◆ DATA SHOWN
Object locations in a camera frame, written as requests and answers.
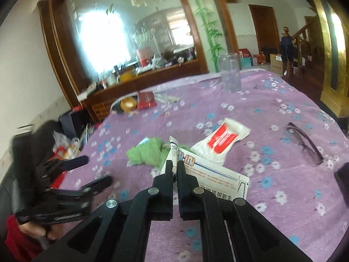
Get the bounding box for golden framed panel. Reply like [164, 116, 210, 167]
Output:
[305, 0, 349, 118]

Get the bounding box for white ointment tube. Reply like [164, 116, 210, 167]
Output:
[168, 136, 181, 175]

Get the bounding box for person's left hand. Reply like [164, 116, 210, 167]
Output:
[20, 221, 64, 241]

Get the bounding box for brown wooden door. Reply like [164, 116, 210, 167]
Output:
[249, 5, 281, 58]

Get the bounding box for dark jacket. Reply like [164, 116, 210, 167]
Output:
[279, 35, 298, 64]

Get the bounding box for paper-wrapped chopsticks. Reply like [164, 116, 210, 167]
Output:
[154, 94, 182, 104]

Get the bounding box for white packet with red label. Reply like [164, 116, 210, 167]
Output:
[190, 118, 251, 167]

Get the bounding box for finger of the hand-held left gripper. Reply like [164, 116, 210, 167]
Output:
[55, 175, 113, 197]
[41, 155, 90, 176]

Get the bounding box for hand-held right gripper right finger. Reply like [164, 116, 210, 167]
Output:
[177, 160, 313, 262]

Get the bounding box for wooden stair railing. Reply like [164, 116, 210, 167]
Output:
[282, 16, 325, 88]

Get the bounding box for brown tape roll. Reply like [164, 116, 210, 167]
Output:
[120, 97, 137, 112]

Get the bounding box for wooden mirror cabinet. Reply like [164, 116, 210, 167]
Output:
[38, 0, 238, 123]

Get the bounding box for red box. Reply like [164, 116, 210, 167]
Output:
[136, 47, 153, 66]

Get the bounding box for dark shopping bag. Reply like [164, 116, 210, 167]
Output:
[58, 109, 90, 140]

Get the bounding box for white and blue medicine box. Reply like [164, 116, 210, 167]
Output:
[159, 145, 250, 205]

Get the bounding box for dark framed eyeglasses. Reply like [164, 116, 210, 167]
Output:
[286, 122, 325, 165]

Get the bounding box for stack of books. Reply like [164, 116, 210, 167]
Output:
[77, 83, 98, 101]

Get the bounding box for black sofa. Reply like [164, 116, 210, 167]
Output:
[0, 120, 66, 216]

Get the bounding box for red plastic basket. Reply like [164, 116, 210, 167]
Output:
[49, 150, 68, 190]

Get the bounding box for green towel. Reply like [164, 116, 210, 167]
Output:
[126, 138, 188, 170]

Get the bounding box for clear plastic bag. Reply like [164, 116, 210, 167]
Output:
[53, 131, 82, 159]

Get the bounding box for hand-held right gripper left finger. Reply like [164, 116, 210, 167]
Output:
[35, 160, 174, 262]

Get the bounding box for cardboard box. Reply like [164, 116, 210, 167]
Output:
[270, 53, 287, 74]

◆ EXERCISE
Although the records above contain pictures, the copy should hold only the lines from their start through the line containing "Get the bounding box for finger", each exactly as written, and none of the pictures.

◆ ANSWER FOR THE TASK
Object locations in a camera frame, written as requests and answers.
Get the bounding box for golden framed panel. Reply like [164, 116, 210, 167]
Output:
[305, 0, 349, 118]

Get the bounding box for white ointment tube. Reply like [164, 116, 210, 167]
Output:
[168, 136, 181, 175]

Get the bounding box for person's left hand. Reply like [164, 116, 210, 167]
Output:
[20, 221, 64, 241]

Get the bounding box for brown wooden door. Reply like [164, 116, 210, 167]
Output:
[249, 5, 281, 58]

Get the bounding box for dark jacket. Reply like [164, 116, 210, 167]
Output:
[279, 35, 298, 64]

Get the bounding box for paper-wrapped chopsticks. Reply like [164, 116, 210, 167]
Output:
[154, 94, 182, 104]

Get the bounding box for white packet with red label. Reply like [164, 116, 210, 167]
Output:
[190, 118, 251, 167]

Get the bounding box for finger of the hand-held left gripper. Reply like [164, 116, 210, 167]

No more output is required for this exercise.